A mercado hay millones de Stops. Muchos compradores y vendedores se protegen indicando que quieren vender, o quieren comprar, a partir de un precio determinado (90, 85.5, 65 …). El mercado está lleno de “inteligencia artificial”. Dentro de este escenario es muy posible que un empleado de banca con los dedos muy gordos entre una operación de forma equivocada. No es extraño que si sus superiores le han encomendado la tarea de vender 100.000 títulos por un mínimo de 95 Euros, él teclee con las prisas 65 Euros.

Los mercados están preparados para este tipo de errores, no permiten la introducción de operaciones más altas o más bajas que el de un intervalo aproximado al que se está negociando en mercado. No es que esté prohibido, es que el sistema informático no deja. Pero, parece ser, que últimamente algunos sistemas juegan malas pasadas.

Cuando alguien quiere vender por 65 Euros unos títulos que en mercado se cotizan por 100 Euros está haciendo una gran cagada. Más aún, si hay una persona al otro lado del hilo y decide comprar un pequeño pedazo de 500 títulos y se “consuma” el intercambio. Han negociado unos títulos fuera mercado.

Este intercambio genera la tormenta: todos los programas han recibido la alerta: “Una operación por debajo de 100” / “90” / “85.5” y deciden vender a cualquier precio. El banquero con la gorda mano, quien ya ha vendido una pequeña porción, espera vender 99.500 títulos restantes, y lo hace por 65 Euros en todo el grupo de órdenes automáticas que se han activado.

Si la secuencia no se para, aquí pueden entrar los oportunistas o los famosos practicantes del arbitraje; equipos de profesionales que ven una situación perfecta descompensada con el valor real del activo, y les induce a comprar como locos. Es muy posible que también se ejecuten órdenes automáticas que hagan la operación a la inversa: “Si el precio de la acción es más bajo de 70 compra”, así se recupera el precio de la acción.

Esto ocurre en milésimas de segundo generando otro famoso Flash Crash.

¿Tenemos que preocuparnos?

Yo no me preocuparía. Los órganos de control de cada mercado deben procurar que esto no ocurra, deben cortar las órdenes desde la raíz, por muy grandes que sean los dedos de los operadores o por muy rápido que pasen las operaciones. Si no están a tiempo y hay algún error informático que no capte estos deslices, los controladores deben parar el mercado en seco.
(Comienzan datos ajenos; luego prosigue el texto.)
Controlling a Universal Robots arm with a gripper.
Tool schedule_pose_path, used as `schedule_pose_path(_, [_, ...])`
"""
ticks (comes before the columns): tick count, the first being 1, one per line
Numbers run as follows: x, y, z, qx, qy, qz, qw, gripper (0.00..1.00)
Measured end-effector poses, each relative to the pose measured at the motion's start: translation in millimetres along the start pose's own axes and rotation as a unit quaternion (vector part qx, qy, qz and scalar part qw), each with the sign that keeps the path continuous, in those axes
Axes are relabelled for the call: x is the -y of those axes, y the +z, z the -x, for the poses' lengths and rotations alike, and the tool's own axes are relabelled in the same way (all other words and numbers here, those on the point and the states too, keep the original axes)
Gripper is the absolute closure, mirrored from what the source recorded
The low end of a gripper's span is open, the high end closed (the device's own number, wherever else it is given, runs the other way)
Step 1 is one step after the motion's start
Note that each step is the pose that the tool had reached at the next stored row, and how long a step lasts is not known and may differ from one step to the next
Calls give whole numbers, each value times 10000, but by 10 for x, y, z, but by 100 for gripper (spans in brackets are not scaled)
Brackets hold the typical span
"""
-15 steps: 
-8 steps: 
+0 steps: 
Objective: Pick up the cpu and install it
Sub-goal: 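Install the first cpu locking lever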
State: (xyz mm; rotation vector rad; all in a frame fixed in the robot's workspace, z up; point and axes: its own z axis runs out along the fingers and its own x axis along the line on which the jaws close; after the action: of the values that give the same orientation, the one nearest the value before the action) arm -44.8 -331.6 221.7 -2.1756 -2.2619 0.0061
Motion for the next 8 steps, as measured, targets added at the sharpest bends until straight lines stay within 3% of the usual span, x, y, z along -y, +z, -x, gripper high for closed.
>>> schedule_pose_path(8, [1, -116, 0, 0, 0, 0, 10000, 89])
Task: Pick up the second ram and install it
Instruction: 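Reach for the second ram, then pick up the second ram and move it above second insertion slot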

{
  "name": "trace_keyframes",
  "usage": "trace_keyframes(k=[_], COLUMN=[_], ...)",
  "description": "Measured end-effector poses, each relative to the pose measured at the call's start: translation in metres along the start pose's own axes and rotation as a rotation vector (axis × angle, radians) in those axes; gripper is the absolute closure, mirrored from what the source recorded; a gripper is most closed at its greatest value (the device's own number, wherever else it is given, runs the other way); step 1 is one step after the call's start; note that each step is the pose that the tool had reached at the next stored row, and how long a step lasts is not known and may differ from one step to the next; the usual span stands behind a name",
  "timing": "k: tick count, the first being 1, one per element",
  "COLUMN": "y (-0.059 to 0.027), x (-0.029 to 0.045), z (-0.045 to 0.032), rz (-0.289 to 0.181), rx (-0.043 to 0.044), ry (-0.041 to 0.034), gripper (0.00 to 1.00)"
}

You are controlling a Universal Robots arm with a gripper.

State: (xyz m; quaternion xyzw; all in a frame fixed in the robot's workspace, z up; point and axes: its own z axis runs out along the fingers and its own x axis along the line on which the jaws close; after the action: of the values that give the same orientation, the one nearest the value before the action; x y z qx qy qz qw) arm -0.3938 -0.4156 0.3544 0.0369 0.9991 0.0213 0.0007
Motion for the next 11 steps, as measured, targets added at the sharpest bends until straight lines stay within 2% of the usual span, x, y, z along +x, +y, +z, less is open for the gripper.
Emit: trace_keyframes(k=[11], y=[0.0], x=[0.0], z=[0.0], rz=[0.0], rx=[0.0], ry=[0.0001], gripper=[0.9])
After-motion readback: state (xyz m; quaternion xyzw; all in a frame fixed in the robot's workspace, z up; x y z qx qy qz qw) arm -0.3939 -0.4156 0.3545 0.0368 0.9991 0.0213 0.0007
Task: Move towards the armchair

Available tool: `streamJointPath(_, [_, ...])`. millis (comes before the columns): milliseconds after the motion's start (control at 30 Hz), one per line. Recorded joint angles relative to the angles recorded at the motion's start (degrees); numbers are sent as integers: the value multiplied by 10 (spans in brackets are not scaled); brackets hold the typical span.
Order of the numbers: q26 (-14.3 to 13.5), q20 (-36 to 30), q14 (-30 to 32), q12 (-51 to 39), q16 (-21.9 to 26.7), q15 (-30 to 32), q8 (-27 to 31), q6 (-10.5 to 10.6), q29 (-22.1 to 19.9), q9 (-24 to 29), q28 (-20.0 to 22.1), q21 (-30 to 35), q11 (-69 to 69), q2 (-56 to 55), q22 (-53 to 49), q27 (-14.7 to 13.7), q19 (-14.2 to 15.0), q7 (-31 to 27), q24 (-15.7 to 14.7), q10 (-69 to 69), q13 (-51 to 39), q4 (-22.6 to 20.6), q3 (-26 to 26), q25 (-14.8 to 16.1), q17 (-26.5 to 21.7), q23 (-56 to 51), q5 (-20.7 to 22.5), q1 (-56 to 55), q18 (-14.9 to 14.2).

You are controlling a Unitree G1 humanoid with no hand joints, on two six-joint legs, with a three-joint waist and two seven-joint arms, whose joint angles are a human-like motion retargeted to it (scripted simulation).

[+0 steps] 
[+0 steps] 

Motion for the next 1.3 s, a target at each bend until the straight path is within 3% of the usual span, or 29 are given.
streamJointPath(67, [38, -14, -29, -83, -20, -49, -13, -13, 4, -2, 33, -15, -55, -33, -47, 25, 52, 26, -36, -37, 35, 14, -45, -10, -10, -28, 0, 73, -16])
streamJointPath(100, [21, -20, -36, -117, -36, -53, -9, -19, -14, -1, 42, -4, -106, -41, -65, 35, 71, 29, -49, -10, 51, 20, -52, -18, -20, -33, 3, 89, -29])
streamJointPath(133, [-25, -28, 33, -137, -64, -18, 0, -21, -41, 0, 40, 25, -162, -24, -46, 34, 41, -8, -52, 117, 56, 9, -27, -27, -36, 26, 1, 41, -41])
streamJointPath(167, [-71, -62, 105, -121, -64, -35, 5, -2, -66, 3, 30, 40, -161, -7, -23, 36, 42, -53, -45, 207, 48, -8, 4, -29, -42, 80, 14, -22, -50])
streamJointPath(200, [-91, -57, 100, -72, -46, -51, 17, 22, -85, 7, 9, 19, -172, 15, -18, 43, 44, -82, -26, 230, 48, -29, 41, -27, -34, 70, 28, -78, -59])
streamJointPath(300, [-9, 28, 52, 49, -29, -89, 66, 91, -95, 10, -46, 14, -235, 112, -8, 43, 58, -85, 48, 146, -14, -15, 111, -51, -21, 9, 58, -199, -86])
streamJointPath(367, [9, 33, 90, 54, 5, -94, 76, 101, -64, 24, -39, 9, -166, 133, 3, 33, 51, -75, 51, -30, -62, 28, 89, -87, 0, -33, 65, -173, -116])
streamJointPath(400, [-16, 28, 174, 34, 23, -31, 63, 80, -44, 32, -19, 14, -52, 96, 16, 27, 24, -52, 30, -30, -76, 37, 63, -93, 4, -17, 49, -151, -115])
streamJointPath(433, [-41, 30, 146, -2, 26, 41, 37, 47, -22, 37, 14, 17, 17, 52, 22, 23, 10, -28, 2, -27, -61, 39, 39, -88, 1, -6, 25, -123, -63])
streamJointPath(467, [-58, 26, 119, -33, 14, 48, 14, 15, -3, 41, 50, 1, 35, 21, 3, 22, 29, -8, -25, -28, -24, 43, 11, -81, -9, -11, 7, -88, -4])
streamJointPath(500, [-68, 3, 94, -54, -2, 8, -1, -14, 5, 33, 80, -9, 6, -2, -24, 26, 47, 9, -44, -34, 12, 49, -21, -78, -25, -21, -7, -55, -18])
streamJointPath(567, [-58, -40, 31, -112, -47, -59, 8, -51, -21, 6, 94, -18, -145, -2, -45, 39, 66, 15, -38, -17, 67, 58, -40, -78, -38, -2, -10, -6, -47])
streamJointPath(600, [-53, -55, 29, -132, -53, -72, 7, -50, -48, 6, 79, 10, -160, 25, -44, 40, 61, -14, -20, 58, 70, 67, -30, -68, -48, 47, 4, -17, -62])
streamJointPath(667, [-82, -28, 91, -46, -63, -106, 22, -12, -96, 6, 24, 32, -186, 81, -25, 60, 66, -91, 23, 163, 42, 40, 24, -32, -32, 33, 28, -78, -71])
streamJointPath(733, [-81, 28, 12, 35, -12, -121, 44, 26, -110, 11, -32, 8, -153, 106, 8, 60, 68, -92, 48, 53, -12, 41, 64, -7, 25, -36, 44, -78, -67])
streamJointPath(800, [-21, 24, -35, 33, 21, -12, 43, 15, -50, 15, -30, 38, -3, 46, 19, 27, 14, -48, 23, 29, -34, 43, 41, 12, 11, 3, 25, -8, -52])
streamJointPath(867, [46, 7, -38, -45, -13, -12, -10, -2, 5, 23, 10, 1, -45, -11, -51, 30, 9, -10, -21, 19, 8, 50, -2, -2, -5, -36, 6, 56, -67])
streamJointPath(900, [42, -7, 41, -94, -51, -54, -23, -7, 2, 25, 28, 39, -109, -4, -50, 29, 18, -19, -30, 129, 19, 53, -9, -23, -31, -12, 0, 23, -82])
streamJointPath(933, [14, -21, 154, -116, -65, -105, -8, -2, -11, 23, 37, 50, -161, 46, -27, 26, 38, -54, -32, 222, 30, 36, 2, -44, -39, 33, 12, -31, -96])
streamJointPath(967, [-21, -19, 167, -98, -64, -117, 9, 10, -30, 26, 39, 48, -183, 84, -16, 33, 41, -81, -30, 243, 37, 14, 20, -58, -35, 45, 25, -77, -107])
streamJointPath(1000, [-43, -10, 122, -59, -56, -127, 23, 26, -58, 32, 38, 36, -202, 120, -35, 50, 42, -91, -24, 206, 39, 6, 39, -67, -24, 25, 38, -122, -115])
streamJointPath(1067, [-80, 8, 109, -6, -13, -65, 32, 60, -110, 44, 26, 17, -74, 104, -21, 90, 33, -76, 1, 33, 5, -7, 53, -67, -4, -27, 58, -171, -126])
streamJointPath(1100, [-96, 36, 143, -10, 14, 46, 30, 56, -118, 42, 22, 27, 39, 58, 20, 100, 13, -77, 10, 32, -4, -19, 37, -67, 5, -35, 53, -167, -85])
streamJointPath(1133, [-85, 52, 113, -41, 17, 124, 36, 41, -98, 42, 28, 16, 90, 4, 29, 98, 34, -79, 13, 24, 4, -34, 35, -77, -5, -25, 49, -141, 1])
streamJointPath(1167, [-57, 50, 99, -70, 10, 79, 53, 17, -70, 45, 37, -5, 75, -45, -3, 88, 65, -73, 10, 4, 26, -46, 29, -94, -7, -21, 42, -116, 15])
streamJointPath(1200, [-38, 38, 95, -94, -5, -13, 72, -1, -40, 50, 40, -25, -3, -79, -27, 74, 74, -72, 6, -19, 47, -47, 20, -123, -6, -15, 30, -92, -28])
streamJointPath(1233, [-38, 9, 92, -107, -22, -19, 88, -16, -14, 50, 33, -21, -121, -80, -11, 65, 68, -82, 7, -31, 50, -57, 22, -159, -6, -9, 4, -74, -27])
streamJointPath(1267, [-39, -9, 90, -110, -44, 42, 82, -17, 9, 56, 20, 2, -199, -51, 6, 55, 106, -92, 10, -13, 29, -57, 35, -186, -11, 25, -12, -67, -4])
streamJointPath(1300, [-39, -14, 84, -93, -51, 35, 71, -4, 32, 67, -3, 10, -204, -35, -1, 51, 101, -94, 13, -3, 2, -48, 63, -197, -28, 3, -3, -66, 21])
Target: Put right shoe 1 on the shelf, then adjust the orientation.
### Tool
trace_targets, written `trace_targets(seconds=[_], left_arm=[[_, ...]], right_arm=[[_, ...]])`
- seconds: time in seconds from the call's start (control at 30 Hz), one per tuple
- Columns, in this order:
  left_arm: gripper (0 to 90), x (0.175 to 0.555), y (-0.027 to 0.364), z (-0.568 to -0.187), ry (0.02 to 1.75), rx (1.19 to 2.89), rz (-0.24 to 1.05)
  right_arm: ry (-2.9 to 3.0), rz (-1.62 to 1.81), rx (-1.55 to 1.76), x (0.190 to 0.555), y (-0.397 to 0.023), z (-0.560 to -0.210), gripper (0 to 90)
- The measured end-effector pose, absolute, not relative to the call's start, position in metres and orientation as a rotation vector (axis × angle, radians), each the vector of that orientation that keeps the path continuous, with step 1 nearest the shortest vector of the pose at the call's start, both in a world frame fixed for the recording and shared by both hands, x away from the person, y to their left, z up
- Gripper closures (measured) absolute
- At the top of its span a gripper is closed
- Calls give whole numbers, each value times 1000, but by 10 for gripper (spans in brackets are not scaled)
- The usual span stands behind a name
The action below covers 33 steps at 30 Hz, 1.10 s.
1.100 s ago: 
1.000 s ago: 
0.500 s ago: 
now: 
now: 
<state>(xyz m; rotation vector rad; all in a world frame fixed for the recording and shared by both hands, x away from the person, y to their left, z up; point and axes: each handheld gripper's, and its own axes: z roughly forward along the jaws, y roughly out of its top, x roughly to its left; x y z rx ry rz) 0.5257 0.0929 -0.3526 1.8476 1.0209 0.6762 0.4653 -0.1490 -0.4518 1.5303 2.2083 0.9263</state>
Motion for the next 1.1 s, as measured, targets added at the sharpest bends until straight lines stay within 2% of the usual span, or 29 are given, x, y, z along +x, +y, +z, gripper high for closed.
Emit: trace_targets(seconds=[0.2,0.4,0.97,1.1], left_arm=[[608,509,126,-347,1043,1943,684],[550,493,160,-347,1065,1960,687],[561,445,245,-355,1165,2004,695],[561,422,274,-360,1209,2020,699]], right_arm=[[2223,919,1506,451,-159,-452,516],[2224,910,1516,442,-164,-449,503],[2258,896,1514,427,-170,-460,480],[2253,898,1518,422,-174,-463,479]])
Sin miramientos porqué esto no continúe. Se pide que se retrocedan todas las operaciones que se han realizado a partir del desliz. Una vez hecho este RESET se vuelven a abrir las puertas.

El viernes en la India tardaron 15 minutos para retroceder un total de 59 órdenes erróneas.

Aunque estos errores tengan finales felices yo ofrezco otra opción: No jugar en la misma liga. Como inversores NO deberíamos posicionarnos al lado de arbitrajistas ni de grandes especuladores técnicos. Me atrevería a recomendar, incluso, no usar Stops.

No necesitamos la aprobación del corto plazo, el largo plazo es mucho más ventajoso. El sustituto a las órdenes stop lo podemos encontrar en la aplicación del margen de seguridad y a la buena selección de las inversiones. Es más difícil y requiere mucho más trabajo, esto si, aunque a la larga ahorra dolores de cabeza y sorpresas en forma de lapsus.